- **Exercise directions**
Below is a block of entries; repeat exactly the lines starting at the line that contains "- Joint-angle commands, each" and ending at the line that contains "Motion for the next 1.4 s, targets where", both included.

Records from a data source
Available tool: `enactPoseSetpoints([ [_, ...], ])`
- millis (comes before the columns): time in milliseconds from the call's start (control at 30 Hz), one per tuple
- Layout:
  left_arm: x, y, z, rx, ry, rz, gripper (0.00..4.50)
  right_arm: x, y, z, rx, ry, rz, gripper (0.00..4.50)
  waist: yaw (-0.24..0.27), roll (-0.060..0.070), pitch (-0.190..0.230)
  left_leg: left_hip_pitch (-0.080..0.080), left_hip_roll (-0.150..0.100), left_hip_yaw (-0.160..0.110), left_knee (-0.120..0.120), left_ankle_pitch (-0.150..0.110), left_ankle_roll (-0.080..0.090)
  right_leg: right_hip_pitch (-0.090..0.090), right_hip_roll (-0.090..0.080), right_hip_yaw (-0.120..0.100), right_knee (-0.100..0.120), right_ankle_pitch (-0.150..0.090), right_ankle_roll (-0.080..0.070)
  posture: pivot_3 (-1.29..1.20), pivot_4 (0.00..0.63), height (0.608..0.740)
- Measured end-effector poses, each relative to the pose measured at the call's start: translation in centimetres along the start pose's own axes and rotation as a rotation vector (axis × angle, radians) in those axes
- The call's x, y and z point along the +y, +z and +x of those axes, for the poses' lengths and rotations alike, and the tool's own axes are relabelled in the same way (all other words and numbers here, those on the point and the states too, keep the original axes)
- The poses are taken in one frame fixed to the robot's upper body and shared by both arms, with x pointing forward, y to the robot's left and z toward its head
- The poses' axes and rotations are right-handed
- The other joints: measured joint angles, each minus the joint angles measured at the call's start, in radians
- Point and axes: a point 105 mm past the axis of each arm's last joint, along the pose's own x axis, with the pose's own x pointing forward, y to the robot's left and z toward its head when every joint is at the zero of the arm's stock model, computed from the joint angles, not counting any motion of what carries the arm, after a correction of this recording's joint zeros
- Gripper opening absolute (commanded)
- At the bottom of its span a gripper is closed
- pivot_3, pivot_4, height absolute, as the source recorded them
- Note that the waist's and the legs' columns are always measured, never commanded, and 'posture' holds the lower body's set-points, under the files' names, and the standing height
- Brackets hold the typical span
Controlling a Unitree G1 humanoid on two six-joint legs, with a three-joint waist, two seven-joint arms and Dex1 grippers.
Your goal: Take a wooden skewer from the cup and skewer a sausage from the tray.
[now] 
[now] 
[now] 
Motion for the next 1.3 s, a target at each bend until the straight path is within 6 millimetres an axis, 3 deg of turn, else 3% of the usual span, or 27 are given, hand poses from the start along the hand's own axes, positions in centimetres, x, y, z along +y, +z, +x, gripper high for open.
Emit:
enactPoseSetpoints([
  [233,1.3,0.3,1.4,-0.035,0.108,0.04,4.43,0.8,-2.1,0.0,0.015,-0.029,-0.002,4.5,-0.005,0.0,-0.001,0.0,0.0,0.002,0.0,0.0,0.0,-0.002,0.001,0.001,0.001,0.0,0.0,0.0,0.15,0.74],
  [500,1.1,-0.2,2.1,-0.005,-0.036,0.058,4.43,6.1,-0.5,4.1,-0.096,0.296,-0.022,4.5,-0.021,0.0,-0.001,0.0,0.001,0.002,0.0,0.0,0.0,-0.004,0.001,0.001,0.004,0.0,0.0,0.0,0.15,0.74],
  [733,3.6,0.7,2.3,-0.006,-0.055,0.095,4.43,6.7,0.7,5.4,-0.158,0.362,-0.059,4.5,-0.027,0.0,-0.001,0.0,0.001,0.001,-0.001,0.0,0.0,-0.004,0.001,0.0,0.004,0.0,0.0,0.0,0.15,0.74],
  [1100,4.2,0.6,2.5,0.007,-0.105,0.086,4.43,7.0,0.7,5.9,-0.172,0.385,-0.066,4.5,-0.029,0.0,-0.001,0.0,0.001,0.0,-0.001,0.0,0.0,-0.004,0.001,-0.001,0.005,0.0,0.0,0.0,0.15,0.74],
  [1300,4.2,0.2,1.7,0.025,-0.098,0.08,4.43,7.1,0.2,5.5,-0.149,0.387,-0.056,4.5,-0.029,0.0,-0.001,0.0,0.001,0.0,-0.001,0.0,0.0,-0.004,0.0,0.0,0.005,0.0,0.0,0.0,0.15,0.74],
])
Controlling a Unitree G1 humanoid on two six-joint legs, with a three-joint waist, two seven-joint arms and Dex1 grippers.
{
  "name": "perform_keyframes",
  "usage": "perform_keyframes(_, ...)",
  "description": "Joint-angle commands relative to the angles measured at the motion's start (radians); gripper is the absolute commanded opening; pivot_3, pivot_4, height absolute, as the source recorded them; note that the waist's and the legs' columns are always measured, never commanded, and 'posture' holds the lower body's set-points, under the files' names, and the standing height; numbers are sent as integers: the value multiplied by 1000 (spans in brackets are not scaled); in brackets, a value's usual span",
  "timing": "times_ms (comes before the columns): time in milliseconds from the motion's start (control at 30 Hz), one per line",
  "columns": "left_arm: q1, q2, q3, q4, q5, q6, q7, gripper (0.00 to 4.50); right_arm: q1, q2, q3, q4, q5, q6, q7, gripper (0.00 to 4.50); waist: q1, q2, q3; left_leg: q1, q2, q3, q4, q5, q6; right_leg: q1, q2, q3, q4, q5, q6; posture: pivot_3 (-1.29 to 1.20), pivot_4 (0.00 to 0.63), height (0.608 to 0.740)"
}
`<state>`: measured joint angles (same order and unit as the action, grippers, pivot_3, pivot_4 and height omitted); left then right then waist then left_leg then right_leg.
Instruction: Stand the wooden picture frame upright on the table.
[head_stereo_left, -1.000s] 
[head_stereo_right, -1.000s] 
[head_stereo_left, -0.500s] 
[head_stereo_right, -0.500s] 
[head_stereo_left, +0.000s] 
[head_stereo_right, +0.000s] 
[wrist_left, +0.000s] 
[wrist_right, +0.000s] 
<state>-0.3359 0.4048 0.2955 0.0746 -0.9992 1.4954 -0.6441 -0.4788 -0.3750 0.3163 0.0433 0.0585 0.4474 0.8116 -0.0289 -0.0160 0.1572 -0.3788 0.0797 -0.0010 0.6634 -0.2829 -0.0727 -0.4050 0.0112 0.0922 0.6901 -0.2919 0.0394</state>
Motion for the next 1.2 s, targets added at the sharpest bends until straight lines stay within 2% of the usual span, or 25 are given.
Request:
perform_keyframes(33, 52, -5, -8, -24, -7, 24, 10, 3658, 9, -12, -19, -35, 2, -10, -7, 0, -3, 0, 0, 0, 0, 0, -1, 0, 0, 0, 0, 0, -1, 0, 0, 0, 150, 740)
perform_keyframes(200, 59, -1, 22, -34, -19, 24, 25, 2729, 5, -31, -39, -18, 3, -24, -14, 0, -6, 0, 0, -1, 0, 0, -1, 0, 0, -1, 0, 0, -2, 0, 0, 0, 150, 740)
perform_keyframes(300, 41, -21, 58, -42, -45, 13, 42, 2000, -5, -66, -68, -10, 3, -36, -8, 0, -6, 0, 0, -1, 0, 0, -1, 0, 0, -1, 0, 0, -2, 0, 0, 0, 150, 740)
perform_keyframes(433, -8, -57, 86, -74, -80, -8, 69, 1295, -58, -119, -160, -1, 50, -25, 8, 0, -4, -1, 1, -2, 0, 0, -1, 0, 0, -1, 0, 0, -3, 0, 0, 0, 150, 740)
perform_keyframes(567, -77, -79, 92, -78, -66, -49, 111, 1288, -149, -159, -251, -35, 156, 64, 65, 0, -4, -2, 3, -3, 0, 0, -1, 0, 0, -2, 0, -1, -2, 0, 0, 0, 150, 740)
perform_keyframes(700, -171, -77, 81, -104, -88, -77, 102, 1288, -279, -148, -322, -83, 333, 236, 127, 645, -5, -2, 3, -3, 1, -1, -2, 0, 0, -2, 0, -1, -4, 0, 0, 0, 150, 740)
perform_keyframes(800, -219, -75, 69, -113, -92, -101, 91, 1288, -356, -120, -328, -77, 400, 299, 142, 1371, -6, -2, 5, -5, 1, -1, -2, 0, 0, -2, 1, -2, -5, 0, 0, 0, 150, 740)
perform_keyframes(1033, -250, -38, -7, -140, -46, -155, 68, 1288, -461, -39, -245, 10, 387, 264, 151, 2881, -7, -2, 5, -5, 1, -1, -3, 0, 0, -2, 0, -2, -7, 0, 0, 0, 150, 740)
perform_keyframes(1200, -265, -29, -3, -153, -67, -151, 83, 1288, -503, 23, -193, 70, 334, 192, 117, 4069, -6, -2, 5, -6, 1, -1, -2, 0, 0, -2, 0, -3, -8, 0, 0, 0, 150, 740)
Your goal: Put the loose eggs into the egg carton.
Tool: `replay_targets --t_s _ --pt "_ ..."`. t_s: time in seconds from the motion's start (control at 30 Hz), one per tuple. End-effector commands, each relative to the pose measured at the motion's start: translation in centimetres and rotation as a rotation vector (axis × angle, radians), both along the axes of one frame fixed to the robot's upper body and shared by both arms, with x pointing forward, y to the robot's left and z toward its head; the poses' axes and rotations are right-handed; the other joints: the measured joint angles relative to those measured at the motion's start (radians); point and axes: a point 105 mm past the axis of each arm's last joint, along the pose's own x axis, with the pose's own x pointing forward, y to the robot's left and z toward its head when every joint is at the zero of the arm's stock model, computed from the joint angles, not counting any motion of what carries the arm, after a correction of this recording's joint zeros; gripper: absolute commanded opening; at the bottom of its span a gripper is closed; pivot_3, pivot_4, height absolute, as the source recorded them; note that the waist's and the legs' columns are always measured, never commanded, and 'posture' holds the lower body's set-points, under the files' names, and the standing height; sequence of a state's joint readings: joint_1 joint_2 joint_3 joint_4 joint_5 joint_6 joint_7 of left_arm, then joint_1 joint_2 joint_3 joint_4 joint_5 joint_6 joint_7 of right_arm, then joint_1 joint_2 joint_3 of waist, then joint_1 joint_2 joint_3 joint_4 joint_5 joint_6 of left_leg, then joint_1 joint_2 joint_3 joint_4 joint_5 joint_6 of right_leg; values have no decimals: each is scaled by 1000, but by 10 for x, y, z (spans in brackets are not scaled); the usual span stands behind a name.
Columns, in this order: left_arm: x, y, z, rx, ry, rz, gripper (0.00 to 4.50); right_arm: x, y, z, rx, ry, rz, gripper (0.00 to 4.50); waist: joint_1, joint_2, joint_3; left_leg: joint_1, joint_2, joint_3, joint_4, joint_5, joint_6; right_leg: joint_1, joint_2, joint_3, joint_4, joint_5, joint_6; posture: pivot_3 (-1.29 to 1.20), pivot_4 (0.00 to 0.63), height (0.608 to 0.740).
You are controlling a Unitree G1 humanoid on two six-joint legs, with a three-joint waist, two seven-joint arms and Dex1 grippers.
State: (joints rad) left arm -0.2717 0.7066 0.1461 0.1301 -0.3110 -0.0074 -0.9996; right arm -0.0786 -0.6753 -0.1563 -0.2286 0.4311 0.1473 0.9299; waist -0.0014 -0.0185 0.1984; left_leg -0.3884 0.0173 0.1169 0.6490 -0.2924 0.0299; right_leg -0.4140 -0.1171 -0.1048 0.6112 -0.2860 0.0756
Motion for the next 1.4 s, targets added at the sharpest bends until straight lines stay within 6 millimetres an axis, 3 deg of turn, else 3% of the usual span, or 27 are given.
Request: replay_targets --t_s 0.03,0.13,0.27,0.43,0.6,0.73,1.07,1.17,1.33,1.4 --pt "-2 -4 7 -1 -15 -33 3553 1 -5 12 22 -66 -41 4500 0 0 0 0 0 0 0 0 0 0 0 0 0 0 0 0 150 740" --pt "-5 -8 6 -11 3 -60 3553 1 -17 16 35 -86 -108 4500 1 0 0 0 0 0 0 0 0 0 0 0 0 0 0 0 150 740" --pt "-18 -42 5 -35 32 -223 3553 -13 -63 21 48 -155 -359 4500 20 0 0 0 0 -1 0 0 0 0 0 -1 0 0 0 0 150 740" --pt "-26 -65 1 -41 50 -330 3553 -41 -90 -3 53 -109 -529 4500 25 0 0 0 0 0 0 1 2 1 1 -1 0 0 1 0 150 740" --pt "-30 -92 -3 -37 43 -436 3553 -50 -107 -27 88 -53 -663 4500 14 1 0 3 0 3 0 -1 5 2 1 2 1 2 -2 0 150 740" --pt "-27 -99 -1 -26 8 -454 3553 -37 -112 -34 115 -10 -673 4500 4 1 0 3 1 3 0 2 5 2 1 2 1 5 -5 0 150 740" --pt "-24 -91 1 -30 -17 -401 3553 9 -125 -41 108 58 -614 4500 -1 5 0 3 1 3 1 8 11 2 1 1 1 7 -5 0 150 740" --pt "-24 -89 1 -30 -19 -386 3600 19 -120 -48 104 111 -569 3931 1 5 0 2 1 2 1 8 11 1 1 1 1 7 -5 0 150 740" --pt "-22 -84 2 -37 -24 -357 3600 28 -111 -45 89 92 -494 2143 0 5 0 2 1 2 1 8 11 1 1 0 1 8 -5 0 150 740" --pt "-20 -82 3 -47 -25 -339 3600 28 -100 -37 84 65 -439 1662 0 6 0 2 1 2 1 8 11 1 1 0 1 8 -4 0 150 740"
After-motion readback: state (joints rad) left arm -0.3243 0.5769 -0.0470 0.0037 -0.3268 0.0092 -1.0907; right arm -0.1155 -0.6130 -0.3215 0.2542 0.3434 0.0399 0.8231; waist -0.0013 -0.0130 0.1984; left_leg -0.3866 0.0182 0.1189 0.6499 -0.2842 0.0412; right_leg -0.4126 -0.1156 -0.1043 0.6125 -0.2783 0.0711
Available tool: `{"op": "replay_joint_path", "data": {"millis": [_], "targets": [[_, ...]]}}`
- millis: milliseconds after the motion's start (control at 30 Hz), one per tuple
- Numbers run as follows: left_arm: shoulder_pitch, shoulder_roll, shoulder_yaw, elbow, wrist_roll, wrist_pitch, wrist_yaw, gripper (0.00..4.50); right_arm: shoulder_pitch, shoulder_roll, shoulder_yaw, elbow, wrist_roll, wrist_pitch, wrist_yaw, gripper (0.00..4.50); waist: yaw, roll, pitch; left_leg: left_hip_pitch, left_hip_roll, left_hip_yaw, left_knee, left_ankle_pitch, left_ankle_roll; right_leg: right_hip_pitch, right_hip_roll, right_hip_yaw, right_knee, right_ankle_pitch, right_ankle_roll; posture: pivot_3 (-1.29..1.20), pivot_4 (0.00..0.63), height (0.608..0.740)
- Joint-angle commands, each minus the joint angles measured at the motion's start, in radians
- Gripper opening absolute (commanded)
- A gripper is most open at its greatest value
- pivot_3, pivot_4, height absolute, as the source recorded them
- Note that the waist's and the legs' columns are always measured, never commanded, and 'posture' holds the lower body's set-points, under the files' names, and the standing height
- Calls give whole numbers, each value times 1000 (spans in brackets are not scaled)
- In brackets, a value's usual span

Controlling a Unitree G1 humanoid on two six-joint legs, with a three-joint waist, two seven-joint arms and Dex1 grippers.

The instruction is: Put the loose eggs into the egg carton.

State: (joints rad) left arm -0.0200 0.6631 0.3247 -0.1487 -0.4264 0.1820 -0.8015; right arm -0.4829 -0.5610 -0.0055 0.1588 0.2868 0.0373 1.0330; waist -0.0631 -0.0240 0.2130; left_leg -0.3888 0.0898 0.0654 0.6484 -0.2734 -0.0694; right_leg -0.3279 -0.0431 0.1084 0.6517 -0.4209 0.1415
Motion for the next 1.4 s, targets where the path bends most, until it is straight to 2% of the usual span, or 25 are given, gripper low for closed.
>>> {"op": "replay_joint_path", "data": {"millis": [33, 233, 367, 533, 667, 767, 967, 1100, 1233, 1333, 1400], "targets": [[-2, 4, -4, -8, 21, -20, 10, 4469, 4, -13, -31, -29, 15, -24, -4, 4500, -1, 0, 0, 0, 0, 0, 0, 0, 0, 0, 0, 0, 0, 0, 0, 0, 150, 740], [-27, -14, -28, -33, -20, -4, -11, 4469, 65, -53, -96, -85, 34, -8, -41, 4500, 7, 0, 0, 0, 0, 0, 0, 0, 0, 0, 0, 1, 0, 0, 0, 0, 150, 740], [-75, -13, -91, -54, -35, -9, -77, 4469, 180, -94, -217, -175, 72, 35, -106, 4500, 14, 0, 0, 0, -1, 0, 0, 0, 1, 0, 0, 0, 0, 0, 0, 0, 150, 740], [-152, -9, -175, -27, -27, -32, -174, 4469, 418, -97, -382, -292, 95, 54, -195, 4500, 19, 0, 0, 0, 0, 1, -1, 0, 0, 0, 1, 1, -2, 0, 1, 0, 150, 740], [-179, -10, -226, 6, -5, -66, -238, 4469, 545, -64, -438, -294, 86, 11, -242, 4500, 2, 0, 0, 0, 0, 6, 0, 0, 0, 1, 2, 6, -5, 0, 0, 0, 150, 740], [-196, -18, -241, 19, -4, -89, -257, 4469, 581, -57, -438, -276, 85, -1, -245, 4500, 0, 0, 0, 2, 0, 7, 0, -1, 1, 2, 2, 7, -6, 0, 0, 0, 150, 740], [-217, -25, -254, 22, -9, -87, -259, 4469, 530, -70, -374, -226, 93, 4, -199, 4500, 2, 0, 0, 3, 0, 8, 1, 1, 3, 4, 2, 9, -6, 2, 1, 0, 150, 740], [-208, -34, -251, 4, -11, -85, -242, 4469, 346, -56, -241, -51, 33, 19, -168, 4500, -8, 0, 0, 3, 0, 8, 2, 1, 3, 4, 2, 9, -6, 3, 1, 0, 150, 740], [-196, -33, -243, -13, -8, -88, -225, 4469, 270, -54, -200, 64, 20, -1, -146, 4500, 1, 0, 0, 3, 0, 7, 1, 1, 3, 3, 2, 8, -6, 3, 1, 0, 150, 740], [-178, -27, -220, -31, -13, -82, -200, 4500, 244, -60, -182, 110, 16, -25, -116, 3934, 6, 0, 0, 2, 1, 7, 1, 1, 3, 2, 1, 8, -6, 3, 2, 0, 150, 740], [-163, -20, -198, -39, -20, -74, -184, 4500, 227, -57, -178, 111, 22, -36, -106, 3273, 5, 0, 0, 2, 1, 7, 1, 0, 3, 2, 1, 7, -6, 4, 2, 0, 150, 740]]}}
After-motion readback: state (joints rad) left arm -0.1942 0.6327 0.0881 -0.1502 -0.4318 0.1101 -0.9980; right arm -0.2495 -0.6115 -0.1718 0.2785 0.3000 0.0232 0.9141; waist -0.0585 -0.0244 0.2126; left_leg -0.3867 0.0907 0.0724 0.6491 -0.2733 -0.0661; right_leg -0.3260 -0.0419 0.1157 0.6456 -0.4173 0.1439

- **Answer**
- Joint-angle commands, each minus the joint angles measured at the motion's start, in radians
- Gripper opening absolute (commanded)
- A gripper is most open at its greatest value
- pivot_3, pivot_4, height absolute, as the source recorded them
- Note that the waist's and the legs' columns are always measured, never commanded, and 'posture' holds the lower body's set-points, under the files' names, and the standing height
- Calls give whole numbers, each value times 1000 (spans in brackets are not scaled)
- In brackets, a value's usual span

Controlling a Unitree G1 humanoid on two six-joint legs, with a three-joint waist, two seven-joint arms and Dex1 grippers.

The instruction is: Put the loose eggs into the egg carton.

State: (joints rad) left arm -0.0200 0.6631 0.3247 -0.1487 -0.4264 0.1820 -0.8015; right arm -0.4829 -0.5610 -0.0055 0.1588 0.2868 0.0373 1.0330; waist -0.0631 -0.0240 0.2130; left_leg -0.3888 0.0898 0.0654 0.6484 -0.2734 -0.0694; right_leg -0.3279 -0.0431 0.1084 0.6517 -0.4209 0.1415
Motion for the next 1.4 s, targets where the path bends most, until it is straight to 2% of the usual span, or 25 are given, gripper low for closed.

This answer is complete.